Des preuves attendues qui tardent à convaincre
La cour d’assises de l’Eure, qui siège à Évreux, a accueilli vendredi 4 septembre 2026 une nouvelle journée d’audience dans le dossier du meurtre d’Akhmed Marzabekov, survenu le 25 septembre 2020 devant un bar du quartier de La Madeleine. Après l’entrée en matière, c’est désormais le temps des expertises et des premiers témoins : leur succession sur le banc interroge autant qu’elle informe.
Selon les débats, le dossier accuse Jean-Charles Preira du meurtre, mais il commence à manquer des éléments, ont noté plusieurs intervenants. L’avocat de la défense a mis l’accent sur ces combles, cherchant à semer le doute sur la matérialité des preuves qui pèsent sur son client.
« La rumeur est venue des Tchétchènes. C’était de la haine. J’ai toujours peur d’eux. Pour une rumeur, on peut me décapiter, vous avez vu ce qu’ils ont fait à Samuel Paty ! »
Cette déclaration, prononcée par Jean-Charles Preira en audience, a surpris par son ton et a été reprise dans les échanges. Elle illustre aussi la tonalité des débats, où se mêlent éléments factuels et craintes personnelles, parfois empreintes d’émotion.
Conséquences locales et climat social
À Évreux, l’affaire continue d’alimenter les discussions, notamment dans le quartier de La Madeleine où le drame a eu lieu. Les éléments manquants dans le dossier pèsent sur la sérénité des victimes et des témoins : chacun suit les audiences en espérant que la vérité puisse être établie de manière claire et complète.

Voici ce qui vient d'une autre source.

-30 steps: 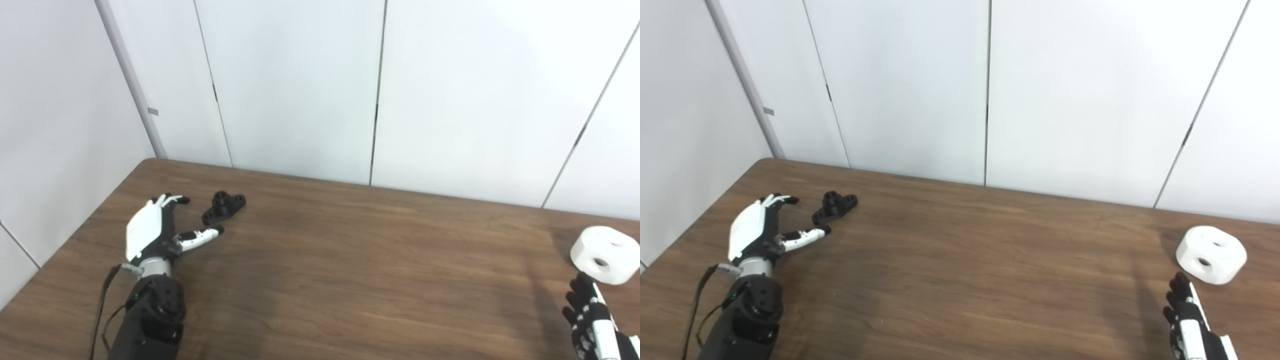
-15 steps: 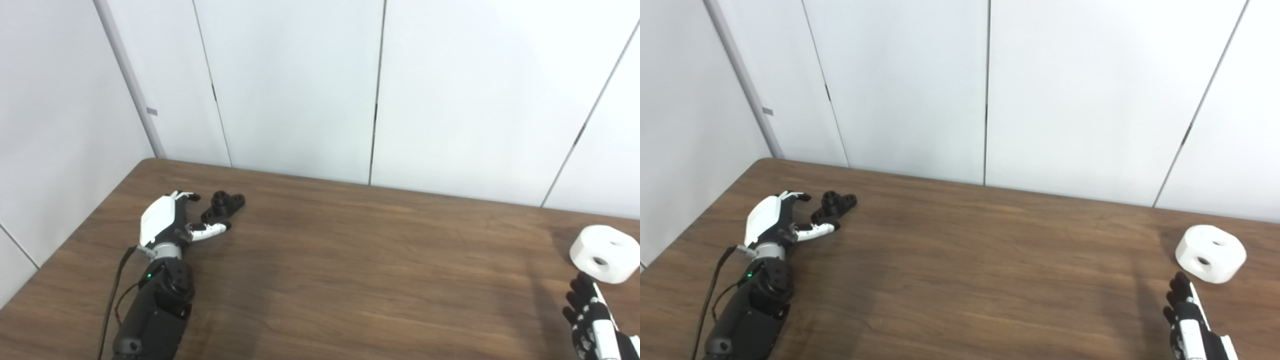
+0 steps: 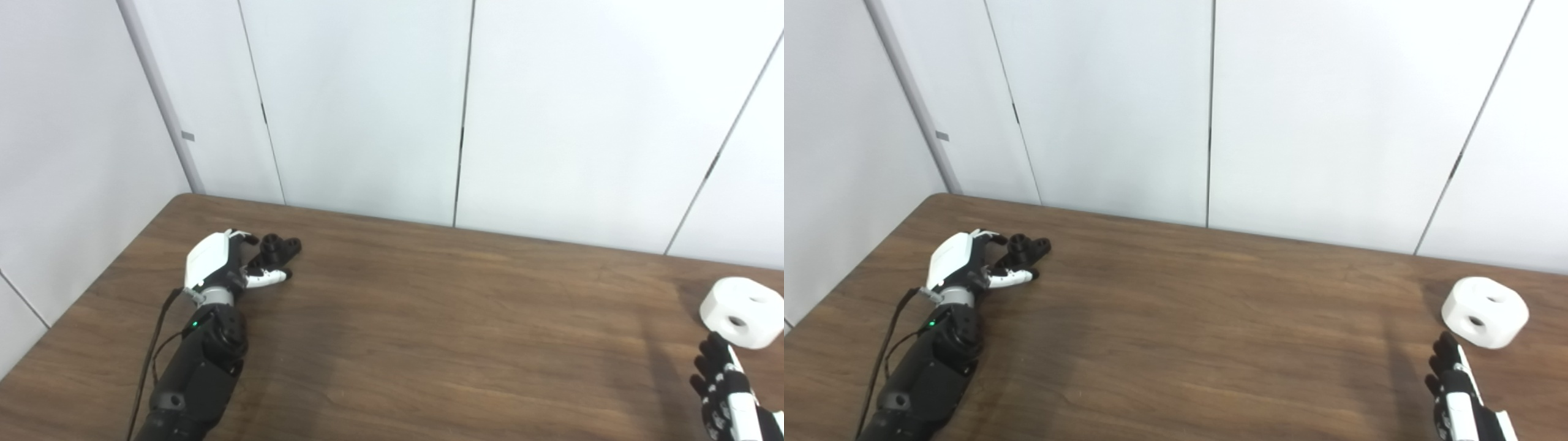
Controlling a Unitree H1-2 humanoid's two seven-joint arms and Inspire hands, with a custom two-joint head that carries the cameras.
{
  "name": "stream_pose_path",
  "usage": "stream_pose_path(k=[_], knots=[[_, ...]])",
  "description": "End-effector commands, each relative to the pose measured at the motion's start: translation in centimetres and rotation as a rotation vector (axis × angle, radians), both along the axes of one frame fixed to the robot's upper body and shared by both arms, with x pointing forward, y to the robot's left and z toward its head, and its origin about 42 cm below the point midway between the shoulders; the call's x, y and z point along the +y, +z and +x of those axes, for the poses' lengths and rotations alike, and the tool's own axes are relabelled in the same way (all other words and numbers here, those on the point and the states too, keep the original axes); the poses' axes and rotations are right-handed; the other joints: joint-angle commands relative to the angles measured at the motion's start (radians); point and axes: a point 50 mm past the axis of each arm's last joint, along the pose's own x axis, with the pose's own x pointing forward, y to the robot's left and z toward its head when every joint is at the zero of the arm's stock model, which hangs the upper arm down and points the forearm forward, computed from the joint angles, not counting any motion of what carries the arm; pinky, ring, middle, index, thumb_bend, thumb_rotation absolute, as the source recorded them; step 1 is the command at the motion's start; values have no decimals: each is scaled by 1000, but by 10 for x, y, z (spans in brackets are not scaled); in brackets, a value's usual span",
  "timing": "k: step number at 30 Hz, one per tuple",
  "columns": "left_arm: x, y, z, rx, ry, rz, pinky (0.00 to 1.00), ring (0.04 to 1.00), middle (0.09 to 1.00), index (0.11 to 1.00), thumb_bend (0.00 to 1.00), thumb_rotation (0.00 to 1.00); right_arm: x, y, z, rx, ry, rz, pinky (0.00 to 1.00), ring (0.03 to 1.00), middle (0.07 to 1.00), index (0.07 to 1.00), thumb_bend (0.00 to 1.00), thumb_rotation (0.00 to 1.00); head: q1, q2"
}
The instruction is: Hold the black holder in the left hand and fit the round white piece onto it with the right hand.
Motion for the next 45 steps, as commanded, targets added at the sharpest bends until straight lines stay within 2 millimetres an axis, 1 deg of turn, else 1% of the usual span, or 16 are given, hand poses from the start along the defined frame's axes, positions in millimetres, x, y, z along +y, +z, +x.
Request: stream_pose_path(k=[1, 7, 12, 19, 23, 28, 31, 35, 41, 43, 44, 45], knots=[[8, 28, 13, -84, 1, 45, 1000, 998, 935, 763, 867, 317, 4, 16, 1, -67, 1, -3, 1000, 1000, 1000, 1000, 496, 959, -1, 3], [7, 26, 13, -71, 0, 43, 1000, 994, 924, 749, 860, 307, 4, 18, -1, -65, -1, -5, 1000, 1000, 1000, 1000, 466, 969, -6, 5], [9, 25, 12, -62, 1, 42, 1000, 994, 917, 726, 849, 290, 5, 20, -2, -61, 2, 2, 1000, 1000, 1000, 1000, 479, 946, -6, 9], [13, 22, 11, -37, 24, 48, 1000, 993, 912, 715, 848, 289, 6, 22, -3, -57, 3, -6, 1000, 1000, 1000, 1000, 461, 960, -2, 13], [14, 22, 10, -31, 32, 44, 1000, 989, 905, 710, 842, 268, 6, 21, -3, -58, 6, 1, 1000, 1000, 1000, 1000, 452, 967, -6, 12], [15, 20, 10, -15, 40, 42, 1000, 987, 904, 712, 840, 268, 5, 21, -2, -57, 8, 6, 1000, 1000, 1000, 1000, 460, 945, -6, 12], [16, 20, 10, -10, 44, 41, 1000, 984, 901, 707, 838, 256, 5, 21, -3, -56, 3, -3, 1000, 1000, 1000, 1000, 448, 955, -6, 12], [16, 20, 9, -5, 40, 50, 1000, 982, 896, 693, 830, 252, 6, 22, -4, -55, 4, -1, 1000, 1000, 1000, 1000, 459, 948, -8, 15], [17, 18, 10, -23, 30, 33, 1000, 972, 878, 640, 812, 184, 6, 22, -6, -50, 0, 1, 1000, 1000, 1000, 1000, 440, 953, -9, 16], [17, 17, 11, -33, 25, 24, 1000, 970, 870, 613, 798, 152, 7, 23, -6, -49, -1, -2, 1000, 1000, 1000, 1000, 440, 952, -10, 16], [17, 17, 11, -39, 22, 21, 1000, 965, 862, 542, 636, 102, 7, 23, -6, -50, 0, -4, 1000, 1000, 1000, 1000, 439, 960, -10, 16], [17, 17, 12, -45, 20, 20, 1000, 963, 858, 516, 581, 84, 7, 23, -6, -52, 2, -4, 1000, 1000, 1000, 1000, 436, 964, -10, 16]])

- Victime : Akhmed Marzabekov
- Accusé : Jean-Charles Preira
- Date des faits : 25 septembre 2020
- Audience signalée : 4 septembre 2026
| Élément | Information |
|---|---|
| Lieu | Quartier de La Madeleine, Évreux |
| Instance | Cour d’assises de l’Eure |
Les prochains jours d’audience devraient voir d’autres témoins et experts se succéder. Pour les habitants d’Évreux, le déroulement du procès reste scruté, tant pour la recherche de la vérité judiciaire que pour ses répercussions sur le vivre-ensemble local.
La cour doit désormais concilier l’exigence d’une instruction complète et le besoin de réponses des familles et du quartier. La suite du procès fournira, ou non, les éclaircissements qui semblent aujourd’hui faire défaut au dossier.